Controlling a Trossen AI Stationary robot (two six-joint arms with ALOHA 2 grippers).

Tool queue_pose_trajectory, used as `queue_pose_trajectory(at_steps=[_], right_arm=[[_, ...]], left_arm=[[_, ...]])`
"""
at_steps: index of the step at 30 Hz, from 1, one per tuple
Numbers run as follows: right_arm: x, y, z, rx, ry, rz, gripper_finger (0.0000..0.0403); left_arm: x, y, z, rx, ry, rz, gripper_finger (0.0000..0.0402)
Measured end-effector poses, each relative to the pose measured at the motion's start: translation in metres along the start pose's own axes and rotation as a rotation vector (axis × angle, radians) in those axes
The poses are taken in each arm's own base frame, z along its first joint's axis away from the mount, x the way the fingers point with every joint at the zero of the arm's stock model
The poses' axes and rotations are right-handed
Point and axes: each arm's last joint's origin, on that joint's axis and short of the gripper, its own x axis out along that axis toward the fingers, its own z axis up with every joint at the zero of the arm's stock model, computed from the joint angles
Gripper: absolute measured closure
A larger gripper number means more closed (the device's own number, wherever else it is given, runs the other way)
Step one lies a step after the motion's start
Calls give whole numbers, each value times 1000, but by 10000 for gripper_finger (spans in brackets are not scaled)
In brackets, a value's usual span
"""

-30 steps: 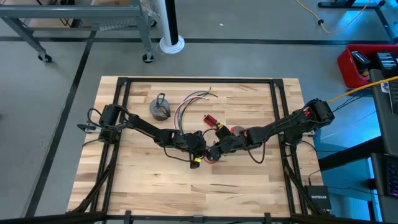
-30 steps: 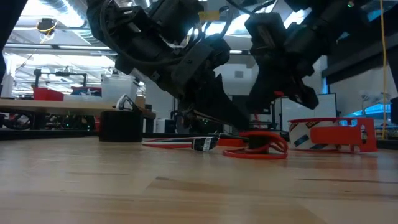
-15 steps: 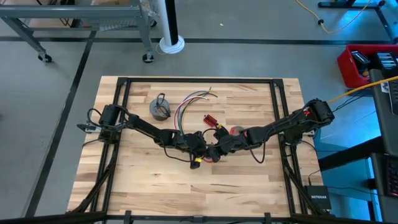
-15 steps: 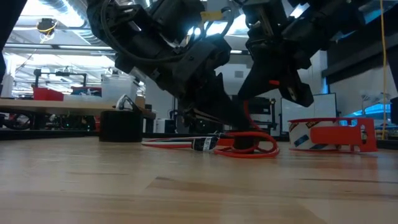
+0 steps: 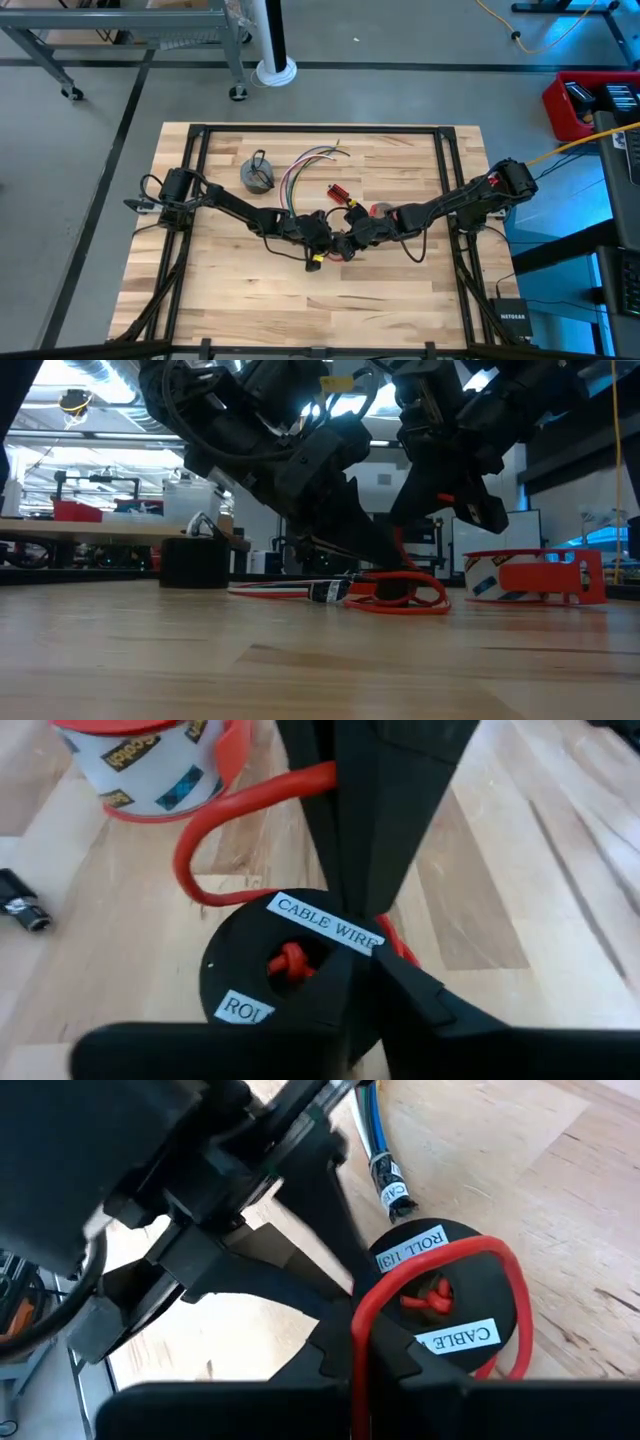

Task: Coil cords
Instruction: Coil the red wire onto the spool

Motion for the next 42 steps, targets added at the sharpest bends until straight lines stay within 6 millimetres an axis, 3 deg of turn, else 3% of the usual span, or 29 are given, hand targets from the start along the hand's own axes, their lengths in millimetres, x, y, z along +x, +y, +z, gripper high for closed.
queue_pose_trajectory(at_steps=[8, 12, 25, 35, 42], right_arm=[[0, 0, 0, 0, 1, 1, 401], [0, 0, 0, 0, 1, 3, 401], [0, 2, 0, -2, 24, 35, 401], [0, 7, 2, -24, 7, 81, 401], [0, 6, 2, -23, 3, 76, 401]], left_arm=[[-1, 4, 1, 23, -18, 136, 285], [-1, 5, 1, 69, -15, 140, 264], [-1, 9, 4, 117, -36, 256, 260], [-2, 5, 18, 147, -177, 192, 261], [-2, 6, 14, 149, -140, 189, 299]])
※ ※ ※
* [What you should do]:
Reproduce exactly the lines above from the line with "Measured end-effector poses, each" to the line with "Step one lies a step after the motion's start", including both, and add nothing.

* [Response to this exercise]:
Measured end-effector poses, each relative to the pose measured at the motion's start: translation in metres along the start pose's own axes and rotation as a rotation vector (axis × angle, radians) in those axes
The poses are taken in each arm's own base frame, z along its first joint's axis away from the mount, x the way the fingers point with every joint at the zero of the arm's stock model
The poses' axes and rotations are right-handed
Point and axes: each arm's last joint's origin, on that joint's axis and short of the gripper, its own x axis out along that axis toward the fingers, its own z axis up with every joint at the zero of the arm's stock model, computed from the joint angles
Gripper: absolute measured closure
A larger gripper number means more closed (the device's own number, wherever else it is given, runs the other way)
Step one lies a step after the motion's start

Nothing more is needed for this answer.